I could get the smallest (200w!) Hydor in-line heater but am worried that the 200w might be a bit too much wattage for the size of this tank?
I'm also thinking of maybe a heating mat, either under the tank or wrapped around the filter, but that way the tank will always be x degrees C above the room temperature.
In addition, when I move to the new house, we can't have the heating on too much for the walls to dry out properly.

Any tips, comments, experience would be very welcome!


----------



## Stu Worrall (13 Oct 2009)

probably not much help but i use latent heat for mine. the nano is on a cupboard above the sky box which pumps out heat all day


----------



## whitey (15 Oct 2009)

Hi. It require some diy skills but no rocket science. 
30cm PVC pipe with two end caps at least on of the end should be with thread to look inside sometimes   .
http://www.koicarp.net/pvc_plumbing/pvc.html
inlet/outlet fittings
http://cgi.ebay.co.uk/1-Male-Thread...s_UK?hash=item53dd2d23ae&_trksid=p3286.c0.m14
cable gland, to secure cable
http://www.maplin.co.uk/searchtemplate.asp?criteria=WATERPROOF CABLE GLANDS
or
http://shop.ebay.co.uk/?_from=R40&_trksid=m38&_nkw=cable+gland
some stainless steel wire to make sort of "stars" put on heater to keep gap between PVC pipe and heater (I hope you know what I mean   )
25W heater with thermostat (the ideal heater will be with circular shaped cable for better seal) 
Some silicone or teflon tape or pcv glue.
The trickiest part of the job is seal properly heater cable, rest should be pretty easy.
I made for my tank sort of inline heater (all in one) from water filter housing, but that will be overkill for 14L tank  .

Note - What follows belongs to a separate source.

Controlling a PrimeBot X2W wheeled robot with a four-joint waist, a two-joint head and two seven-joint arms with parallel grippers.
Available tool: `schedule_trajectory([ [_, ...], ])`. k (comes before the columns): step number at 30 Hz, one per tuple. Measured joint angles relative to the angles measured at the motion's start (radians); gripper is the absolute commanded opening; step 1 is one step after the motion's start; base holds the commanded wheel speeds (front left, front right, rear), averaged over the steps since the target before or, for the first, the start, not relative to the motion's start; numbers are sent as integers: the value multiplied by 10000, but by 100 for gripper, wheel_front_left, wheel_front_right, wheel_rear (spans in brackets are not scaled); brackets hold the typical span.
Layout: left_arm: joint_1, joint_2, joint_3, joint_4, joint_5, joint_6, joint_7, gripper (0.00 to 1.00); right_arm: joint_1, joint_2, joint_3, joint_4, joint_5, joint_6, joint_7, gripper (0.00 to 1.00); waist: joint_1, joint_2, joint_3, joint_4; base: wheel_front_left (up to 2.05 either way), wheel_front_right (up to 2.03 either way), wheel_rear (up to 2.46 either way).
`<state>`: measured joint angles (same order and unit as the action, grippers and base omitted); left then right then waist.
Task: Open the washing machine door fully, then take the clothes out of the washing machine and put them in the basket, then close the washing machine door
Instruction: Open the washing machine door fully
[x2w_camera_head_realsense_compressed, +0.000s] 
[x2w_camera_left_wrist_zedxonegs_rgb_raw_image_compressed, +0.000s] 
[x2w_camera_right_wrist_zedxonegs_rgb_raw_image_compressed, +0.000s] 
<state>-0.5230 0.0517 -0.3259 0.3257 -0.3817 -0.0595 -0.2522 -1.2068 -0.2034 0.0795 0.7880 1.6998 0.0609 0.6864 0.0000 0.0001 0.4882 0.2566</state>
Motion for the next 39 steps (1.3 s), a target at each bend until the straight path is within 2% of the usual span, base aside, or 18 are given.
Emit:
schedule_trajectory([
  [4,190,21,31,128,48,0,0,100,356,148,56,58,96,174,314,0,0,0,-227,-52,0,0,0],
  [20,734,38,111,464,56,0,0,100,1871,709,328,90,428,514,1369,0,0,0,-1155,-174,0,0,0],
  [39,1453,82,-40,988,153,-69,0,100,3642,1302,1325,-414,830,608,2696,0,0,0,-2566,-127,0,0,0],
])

The main issue might be price, but as I've calculated that will be about Â£10-12 for housing itself, so it's probably worth to try.


----------



## Superman (15 Oct 2009)

Wowiee, that looks fun to try. I think I'll give that a go and report back.


----------



## whitey (15 Oct 2009)

Again me, see that link:
http://www.plantedtank.net/forums/diy/16002-diy-external-heater-housing-4.html
I think I saw somewhere on the Internet similar redy-to-go solution you can buy. Probably was american site. At the moment I'm "googling" but without luck. I'll post a link if I'll find something.
So as you see actually thermostat knob can be outside the housing, and then you have plenty possible solutions. I quickly looked on cable glances in my workshop, and some of them are more less size of the heater so instead of cabe you can put whole heater trough glance (put some silicone before), adjusting temperature will be much easier, and I think whole job might be easier (you can use sort of container with lid). see my picture  :


----------



## Superman (15 Oct 2009)

I would have to drill the pvc end caps then for the hose to fit in.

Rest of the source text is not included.